'''

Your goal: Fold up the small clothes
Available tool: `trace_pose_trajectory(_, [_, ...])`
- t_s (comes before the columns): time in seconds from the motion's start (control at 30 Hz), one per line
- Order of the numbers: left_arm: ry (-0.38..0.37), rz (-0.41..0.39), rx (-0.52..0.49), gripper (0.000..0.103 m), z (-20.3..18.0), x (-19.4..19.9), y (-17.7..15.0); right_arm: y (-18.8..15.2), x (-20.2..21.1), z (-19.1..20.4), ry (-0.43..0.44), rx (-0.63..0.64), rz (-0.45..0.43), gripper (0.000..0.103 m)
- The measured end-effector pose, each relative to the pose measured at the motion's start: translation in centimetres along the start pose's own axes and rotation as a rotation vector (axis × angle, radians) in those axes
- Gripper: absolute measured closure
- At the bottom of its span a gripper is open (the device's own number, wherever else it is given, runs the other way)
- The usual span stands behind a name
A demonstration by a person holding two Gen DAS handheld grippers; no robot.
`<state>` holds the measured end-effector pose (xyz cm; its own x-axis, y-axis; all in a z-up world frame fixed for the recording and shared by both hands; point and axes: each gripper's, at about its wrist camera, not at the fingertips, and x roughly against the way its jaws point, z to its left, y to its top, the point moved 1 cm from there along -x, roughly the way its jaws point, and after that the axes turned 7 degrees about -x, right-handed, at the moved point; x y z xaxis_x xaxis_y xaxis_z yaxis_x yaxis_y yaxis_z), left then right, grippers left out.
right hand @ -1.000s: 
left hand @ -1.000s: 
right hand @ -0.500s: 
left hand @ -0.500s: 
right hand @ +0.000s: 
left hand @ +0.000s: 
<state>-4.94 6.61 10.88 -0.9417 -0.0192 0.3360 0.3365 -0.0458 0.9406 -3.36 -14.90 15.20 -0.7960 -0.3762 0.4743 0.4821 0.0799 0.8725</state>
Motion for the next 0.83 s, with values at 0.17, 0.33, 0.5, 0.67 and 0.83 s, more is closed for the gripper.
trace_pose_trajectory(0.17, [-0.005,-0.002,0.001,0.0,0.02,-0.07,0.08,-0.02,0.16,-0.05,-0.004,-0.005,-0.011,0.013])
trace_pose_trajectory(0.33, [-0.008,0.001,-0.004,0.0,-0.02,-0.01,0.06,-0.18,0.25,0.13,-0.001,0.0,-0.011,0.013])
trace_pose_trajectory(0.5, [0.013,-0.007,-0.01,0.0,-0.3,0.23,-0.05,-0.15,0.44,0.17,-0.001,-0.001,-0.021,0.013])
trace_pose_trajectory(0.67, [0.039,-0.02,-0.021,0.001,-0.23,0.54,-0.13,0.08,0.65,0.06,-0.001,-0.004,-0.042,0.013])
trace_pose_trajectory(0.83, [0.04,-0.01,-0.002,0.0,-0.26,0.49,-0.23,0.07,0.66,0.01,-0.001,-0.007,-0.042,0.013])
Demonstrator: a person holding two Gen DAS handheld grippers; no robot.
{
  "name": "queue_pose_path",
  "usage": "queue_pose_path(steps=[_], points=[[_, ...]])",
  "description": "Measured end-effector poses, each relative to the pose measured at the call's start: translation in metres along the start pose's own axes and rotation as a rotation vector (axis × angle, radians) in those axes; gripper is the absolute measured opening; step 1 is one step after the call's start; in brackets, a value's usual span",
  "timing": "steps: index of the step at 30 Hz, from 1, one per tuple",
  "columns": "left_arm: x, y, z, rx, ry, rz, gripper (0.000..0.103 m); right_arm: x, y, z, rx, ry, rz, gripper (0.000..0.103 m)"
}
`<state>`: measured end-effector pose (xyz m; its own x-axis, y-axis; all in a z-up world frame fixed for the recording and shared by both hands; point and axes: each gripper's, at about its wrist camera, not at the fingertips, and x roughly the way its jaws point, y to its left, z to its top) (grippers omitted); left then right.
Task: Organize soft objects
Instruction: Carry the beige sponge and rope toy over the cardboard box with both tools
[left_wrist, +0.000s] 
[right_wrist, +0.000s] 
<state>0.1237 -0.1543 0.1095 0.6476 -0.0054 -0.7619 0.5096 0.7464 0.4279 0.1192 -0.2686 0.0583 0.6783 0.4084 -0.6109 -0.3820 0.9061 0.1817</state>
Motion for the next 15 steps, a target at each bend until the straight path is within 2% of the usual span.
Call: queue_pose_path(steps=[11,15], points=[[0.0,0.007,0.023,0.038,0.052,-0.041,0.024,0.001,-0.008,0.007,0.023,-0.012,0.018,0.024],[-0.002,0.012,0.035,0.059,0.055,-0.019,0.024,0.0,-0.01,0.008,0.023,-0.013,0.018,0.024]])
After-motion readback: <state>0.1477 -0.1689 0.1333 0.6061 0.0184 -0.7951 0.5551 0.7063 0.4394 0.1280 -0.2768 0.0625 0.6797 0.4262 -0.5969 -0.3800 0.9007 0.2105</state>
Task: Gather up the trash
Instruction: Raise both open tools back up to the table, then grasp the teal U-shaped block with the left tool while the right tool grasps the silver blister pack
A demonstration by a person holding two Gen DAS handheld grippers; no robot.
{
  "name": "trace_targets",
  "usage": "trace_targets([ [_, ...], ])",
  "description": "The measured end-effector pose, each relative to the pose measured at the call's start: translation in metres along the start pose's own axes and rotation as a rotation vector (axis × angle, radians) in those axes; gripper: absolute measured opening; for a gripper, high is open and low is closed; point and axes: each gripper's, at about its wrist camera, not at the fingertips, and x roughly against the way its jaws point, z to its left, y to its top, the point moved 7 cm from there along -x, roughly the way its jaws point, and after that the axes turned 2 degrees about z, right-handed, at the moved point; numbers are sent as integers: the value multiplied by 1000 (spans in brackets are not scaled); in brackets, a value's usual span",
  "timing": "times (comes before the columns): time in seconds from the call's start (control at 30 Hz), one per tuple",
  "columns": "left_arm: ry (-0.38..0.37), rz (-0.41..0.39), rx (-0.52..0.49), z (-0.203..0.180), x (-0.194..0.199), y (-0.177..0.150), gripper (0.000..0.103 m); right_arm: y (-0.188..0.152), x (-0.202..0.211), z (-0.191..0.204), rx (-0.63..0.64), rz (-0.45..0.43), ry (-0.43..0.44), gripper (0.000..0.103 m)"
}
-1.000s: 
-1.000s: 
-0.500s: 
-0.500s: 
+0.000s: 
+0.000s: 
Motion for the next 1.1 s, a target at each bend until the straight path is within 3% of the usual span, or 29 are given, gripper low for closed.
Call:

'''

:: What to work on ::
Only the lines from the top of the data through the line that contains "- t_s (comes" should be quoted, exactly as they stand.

:: Written reply ::
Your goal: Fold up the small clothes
Available tool: `trace_pose_trajectory(_, [_, ...])`
- t_s (comes before the columns): time in seconds from the motion's start (control at 30 Hz), one per line

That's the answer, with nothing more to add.